Previous studies demonstrated that CO2 enhances nitration (29-31). High concentrations of ONOO- (>100 µM) readily nitrated 1 mM HPA, and in the presence of 25 mM HCO3- considerably more nitration product was observed (data not shown). Conversely, when HPA was exposed to AS, a peak at 430 nm was not detected in the presence or absence of HCO3-. This is consistent with a report that suggests that free tyrosine is nitrated by ONOO- but not by AS (32). Indeed, high performance liquid chromatography analysis indicated that at 5 mM RNOS donor, with or without HCO3-, significant formation of 3-nitrotyrosine occurred with ONOO- and SIN-1, which cogenerates NO and O&cjs1138;2, but not with AS (data not shown).

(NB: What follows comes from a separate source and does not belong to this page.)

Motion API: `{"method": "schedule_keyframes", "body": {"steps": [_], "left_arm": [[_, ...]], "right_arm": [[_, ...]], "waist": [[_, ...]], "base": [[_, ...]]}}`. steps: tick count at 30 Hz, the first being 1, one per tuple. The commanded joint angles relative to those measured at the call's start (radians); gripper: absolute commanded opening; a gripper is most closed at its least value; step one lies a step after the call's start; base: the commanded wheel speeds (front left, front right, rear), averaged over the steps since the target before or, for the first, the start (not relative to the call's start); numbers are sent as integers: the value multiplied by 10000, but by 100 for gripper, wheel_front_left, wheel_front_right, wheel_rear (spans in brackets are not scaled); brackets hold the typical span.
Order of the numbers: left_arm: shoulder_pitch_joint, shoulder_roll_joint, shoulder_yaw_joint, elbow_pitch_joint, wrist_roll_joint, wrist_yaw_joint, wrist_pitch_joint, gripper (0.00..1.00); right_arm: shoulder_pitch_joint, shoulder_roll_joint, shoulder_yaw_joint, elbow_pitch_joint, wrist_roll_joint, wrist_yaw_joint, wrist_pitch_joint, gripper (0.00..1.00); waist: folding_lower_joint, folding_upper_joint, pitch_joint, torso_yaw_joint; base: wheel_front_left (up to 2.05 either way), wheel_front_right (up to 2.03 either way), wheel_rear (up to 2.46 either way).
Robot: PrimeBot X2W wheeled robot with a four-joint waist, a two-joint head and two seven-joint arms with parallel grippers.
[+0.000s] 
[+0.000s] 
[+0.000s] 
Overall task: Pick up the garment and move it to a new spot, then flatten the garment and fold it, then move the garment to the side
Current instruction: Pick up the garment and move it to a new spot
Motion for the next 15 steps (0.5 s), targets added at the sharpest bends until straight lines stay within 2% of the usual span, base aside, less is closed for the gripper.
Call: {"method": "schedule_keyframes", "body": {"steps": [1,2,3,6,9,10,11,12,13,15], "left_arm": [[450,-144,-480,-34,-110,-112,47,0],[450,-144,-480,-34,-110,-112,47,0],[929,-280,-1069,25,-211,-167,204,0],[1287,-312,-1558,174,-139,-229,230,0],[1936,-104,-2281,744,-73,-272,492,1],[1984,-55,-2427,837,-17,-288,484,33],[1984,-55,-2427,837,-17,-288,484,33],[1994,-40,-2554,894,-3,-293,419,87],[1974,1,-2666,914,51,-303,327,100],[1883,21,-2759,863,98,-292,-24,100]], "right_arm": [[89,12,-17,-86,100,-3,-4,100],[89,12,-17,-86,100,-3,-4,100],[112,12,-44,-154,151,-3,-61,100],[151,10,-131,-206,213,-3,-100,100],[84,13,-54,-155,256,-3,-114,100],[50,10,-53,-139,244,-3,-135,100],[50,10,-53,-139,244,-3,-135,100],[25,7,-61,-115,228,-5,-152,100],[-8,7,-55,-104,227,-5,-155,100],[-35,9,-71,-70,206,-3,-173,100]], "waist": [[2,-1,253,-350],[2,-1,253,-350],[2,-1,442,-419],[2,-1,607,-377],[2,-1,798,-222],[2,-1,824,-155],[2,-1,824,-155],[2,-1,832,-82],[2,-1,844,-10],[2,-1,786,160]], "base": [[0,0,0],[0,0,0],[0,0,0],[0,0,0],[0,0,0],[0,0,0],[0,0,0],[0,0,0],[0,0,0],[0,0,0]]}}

Hydroxylation of BA-- Modification of BA to the fluorescent compound 2-hydroxybenzoic acid (2-OHBA) was used to assess hydroxylating capacity. Exposure of 1 mM BA to increasing concentrations of ONOO- or AS (0.05-1 mM) resulted in a concentration-dependent increase in fluorescence (Fig. 5A). Double-reciprocal plots of fluorescence intensity versus BA concentration (0.5-10 mM), as a result of exposure to 500 µM RNOS donor, are linear with Xm of 1.2 ± 0.5 and 1.8 ± 0.5 mM and Yint-1 of 1055 ± 100 and 100 ± 20 for AS and ONOO-, respectively (Fig. 5B).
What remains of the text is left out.